BEGIN Data shown

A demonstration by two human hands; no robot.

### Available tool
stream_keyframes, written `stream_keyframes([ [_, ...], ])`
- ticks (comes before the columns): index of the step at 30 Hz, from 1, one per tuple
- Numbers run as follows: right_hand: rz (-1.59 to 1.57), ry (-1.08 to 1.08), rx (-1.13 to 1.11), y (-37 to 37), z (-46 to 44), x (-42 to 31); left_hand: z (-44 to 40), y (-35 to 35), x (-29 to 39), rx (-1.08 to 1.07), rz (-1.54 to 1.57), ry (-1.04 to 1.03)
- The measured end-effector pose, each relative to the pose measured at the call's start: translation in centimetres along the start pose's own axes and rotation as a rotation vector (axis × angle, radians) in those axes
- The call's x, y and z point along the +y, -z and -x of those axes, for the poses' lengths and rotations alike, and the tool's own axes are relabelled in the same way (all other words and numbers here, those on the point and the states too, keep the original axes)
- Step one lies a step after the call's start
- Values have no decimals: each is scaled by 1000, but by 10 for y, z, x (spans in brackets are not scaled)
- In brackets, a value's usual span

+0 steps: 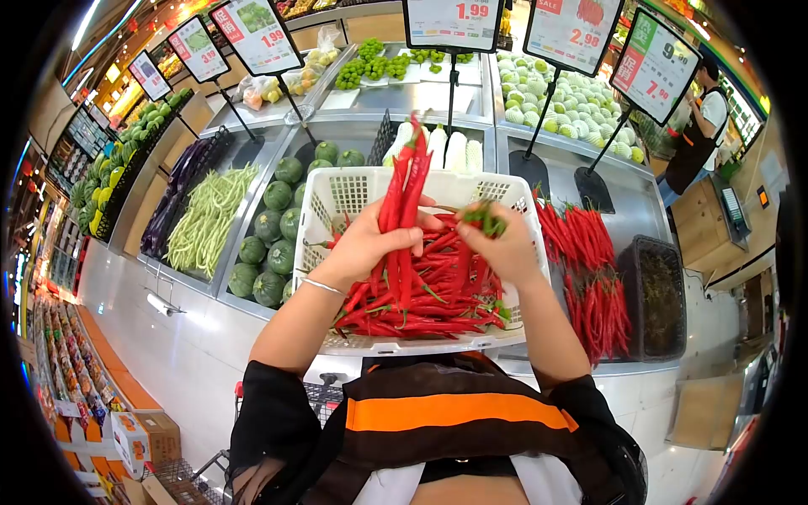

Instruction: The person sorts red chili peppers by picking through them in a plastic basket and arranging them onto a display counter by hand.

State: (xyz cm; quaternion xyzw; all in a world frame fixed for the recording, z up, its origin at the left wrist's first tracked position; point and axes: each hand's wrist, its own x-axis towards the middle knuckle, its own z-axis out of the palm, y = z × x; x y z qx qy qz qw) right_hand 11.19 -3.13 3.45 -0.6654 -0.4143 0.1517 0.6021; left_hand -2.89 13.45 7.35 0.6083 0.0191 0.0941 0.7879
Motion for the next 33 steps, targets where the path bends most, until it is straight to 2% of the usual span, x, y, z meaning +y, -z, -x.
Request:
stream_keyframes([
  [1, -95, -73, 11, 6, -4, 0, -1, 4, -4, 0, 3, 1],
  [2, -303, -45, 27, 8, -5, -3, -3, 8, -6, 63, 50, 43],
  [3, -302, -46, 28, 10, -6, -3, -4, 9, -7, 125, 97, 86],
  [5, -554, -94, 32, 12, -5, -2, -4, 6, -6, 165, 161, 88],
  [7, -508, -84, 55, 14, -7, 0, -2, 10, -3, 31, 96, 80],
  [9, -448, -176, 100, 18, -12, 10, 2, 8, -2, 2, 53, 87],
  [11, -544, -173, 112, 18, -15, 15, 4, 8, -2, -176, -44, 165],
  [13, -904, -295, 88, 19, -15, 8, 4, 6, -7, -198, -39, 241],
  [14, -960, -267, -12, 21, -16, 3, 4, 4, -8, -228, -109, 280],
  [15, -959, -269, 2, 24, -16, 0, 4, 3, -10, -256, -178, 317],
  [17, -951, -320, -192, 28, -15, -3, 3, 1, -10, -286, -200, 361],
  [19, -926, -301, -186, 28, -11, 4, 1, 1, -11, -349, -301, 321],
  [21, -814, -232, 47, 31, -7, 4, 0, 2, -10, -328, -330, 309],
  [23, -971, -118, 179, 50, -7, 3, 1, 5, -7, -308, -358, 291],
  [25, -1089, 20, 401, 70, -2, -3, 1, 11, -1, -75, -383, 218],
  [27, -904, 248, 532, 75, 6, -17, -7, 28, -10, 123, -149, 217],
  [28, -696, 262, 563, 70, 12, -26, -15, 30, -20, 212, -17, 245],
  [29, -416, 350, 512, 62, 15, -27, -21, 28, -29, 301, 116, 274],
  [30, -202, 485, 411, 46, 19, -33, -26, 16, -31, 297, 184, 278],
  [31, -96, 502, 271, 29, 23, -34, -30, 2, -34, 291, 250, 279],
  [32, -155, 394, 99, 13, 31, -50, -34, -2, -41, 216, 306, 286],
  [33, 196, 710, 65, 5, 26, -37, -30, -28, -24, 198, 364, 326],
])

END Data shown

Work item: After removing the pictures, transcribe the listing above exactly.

Task solution:
A demonstration by two human hands; no robot.

### Available tool
stream_keyframes, written `stream_keyframes([ [_, ...], ])`
- ticks (comes before the columns): index of the step at 30 Hz, from 1, one per tuple
- Numbers run as follows: right_hand: rz (-1.59 to 1.57), ry (-1.08 to 1.08), rx (-1.13 to 1.11), y (-37 to 37), z (-46 to 44), x (-42 to 31); left_hand: z (-44 to 40), y (-35 to 35), x (-29 to 39), rx (-1.08 to 1.07), rz (-1.54 to 1.57), ry (-1.04 to 1.03)
- The measured end-effector pose, each relative to the pose measured at the call's start: translation in centimetres along the start pose's own axes and rotation as a rotation vector (axis × angle, radians) in those axes
- The call's x, y and z point along the +y, -z and -x of those axes, for the poses' lengths and rotations alike, and the tool's own axes are relabelled in the same way (all other words and numbers here, those on the point and the states too, keep the original axes)
- Step one lies a step after the call's start
- Values have no decimals: each is scaled by 1000, but by 10 for y, z, x (spans in brackets are not scaled)
- In brackets, a value's usual span

+0 steps: 

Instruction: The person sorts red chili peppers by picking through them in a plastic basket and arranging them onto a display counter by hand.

State: (xyz cm; quaternion xyzw; all in a world frame fixed for the recording, z up, its origin at the left wrist's first tracked position; point and axes: each hand's wrist, its own x-axis towards the middle knuckle, its own z-axis out of the palm, y = z × x; x y z qx qy qz qw) right_hand 11.19 -3.13 3.45 -0.6654 -0.4143 0.1517 0.6021; left_hand -2.89 13.45 7.35 0.6083 0.0191 0.0941 0.7879
Motion for the next 33 steps, targets where the path bends most, until it is straight to 2% of the usual span, x, y, z meaning +y, -z, -x.
Request:
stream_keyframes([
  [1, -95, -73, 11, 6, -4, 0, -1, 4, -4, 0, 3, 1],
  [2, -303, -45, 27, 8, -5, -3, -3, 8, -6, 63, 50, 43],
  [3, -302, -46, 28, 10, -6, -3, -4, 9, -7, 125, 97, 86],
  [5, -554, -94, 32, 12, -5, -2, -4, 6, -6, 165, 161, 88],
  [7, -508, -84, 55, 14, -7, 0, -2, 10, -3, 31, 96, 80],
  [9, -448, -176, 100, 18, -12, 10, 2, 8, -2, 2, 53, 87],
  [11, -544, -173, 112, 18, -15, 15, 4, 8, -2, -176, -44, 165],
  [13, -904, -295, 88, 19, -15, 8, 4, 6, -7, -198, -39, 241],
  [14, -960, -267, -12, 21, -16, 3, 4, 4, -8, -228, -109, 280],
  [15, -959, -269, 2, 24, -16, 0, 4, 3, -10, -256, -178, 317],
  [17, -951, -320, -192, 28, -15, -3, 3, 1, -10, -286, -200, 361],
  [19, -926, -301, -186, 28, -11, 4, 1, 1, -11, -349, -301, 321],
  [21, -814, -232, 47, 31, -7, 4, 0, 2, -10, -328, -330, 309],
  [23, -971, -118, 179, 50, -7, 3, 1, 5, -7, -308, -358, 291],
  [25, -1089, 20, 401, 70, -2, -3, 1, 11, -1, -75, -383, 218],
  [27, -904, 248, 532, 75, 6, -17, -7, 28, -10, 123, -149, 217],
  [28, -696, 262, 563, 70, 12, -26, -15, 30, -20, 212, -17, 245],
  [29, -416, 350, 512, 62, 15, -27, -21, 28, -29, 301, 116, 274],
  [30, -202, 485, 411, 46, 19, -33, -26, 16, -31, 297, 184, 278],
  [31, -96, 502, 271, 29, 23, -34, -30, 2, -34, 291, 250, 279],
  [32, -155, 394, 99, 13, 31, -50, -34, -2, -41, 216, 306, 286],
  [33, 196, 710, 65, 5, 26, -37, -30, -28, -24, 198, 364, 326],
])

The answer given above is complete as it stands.